Travail solitaire ou en petite équipe (commis, second) dans le laboratoire de pâtisserie. Peu d'interactions avec les clients, sauf dans certains concepts modernes. Échanges avec la brigade de cuisine au moment du service, mais globalement moins de contact social que la salle ou même la cuisine. Hiérarchie stricte et communication directive.
Alternance fréquente entre le froid (chambres froides, congélateurs) et le chaud (fours, caramel, cuissons). Station debout prolongée, gestes répétitifs, port de charges (sacs de farine, plaques). Laboratoire souvent exigu, équipements bruyants (batteurs, fours). Milieu humide et chaud en période de cuisson, risques de brûlures. Tenue stricte (veste, toque, tablier).

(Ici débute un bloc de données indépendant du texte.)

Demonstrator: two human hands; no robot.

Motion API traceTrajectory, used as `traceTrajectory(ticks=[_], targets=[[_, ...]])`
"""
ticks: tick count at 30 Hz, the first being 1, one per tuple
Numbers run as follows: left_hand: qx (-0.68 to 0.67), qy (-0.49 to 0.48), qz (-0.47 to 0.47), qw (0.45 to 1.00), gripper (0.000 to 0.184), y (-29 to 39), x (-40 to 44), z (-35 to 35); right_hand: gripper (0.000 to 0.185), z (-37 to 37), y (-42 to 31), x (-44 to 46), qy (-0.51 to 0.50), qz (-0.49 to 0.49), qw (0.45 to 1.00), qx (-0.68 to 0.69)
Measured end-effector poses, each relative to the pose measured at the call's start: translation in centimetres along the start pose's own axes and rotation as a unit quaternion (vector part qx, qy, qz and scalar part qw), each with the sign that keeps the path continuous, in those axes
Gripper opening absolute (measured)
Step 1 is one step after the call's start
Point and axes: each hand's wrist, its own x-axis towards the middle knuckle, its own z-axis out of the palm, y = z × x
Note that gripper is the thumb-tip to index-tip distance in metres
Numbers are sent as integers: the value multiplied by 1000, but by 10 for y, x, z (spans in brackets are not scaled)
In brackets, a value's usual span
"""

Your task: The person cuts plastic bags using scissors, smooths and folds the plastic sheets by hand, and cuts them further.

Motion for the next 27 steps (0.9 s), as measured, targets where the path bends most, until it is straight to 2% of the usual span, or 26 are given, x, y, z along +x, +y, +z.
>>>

Géographique forte : les postes se trouvent partout où il y a des restaurants, avec une concentration dans les zones touristiques et grandes villes. Mobilité saisonnière possible (stations de ski l'hiver, bord de mer l'été). Peu de déplacements dans la journée : tu restes dans ton laboratoire. Changements d'établissement fréquents en début de carrière pour progresser.
Élevé pendant le service : tu dois dresser les desserts à la minute, coordonner avec la salle, maintenir la qualité sous pression. La pâtisserie ne pardonne pas l'erreur (une cuisson ratée ne se rattrape pas), ce qui génère une charge mentale constante. Rythme exigeant, fatigue physique cumulée, pression de la hiérarchie. Mais hors service, le travail de préparation est plus posé.
Progression classique : commis pâtissier, demi-chef de partie, chef de partie, second, puis chef pâtissier. Tu peux aussi évoluer vers la pâtisserie de boutique (métier différent, plus commercial), le conseil ou la formation, ou ouvrir ton propre restaurant. Certains se spécialisent (chocolat, sucre d'art) ou deviennent formateurs. L'évolution demande de la mobilité et de l'endurance.
Tu développes une expertise technique rare et reconnue, un sens de la précision qui s'applique bien au-delà de la cuisine. La maîtrise progressive des gestes et des équilibres apporte une vraie satisfaction. Mais le cadre reste strict, les horaires pèsent sur la vie personnelle, et la progression demande de la patience.
Tu exécutes des recettes établies avec une marge créative limitée, surtout en début de carrière. La personnalisation vient avec l'ancienneté et le niveau de l'établissement. En restaurant, la carte est décidée par le chef de cuisine, et ta liberté se joue dans les détails de dressage ou les ajustements mineurs.
Ton impact est immédiat et visible : tu contribues à l'expérience gustative des clients, parfois à des moments marquants (célébrations, repas de fête). Mais l'impact reste circonscrit au plaisir individuel, sans dimension collective ou sociétale forte.
Le métier offre de vrais débouchés et une demande constante, mais les salaires restent modestes en début de parcours. La stabilité dépend du type d'établissement : les palaces et tables gastronomiques offrent plus de sécurité, mais demandent aussi plus. Les horaires fractionnés et la saisonnalité peuvent fragiliser l'équilibre de vie.
22 → 32 k€ par an
Tensions fortes et durables, particulièrement en saison touristique et dans les zones touristiques. Les profils qualifiés et rigoureux sont très recherchés, mais le métier souffre d'une pénurie structurelle liée aux horaires et conditions de travail.
Demande soutenue portée par la valorisation du fait maison et l'exigence client, mais recrutement difficile en raison des contraintes horaires et physiques. Développement de concepts hybrides offrant de nouveaux débouchés.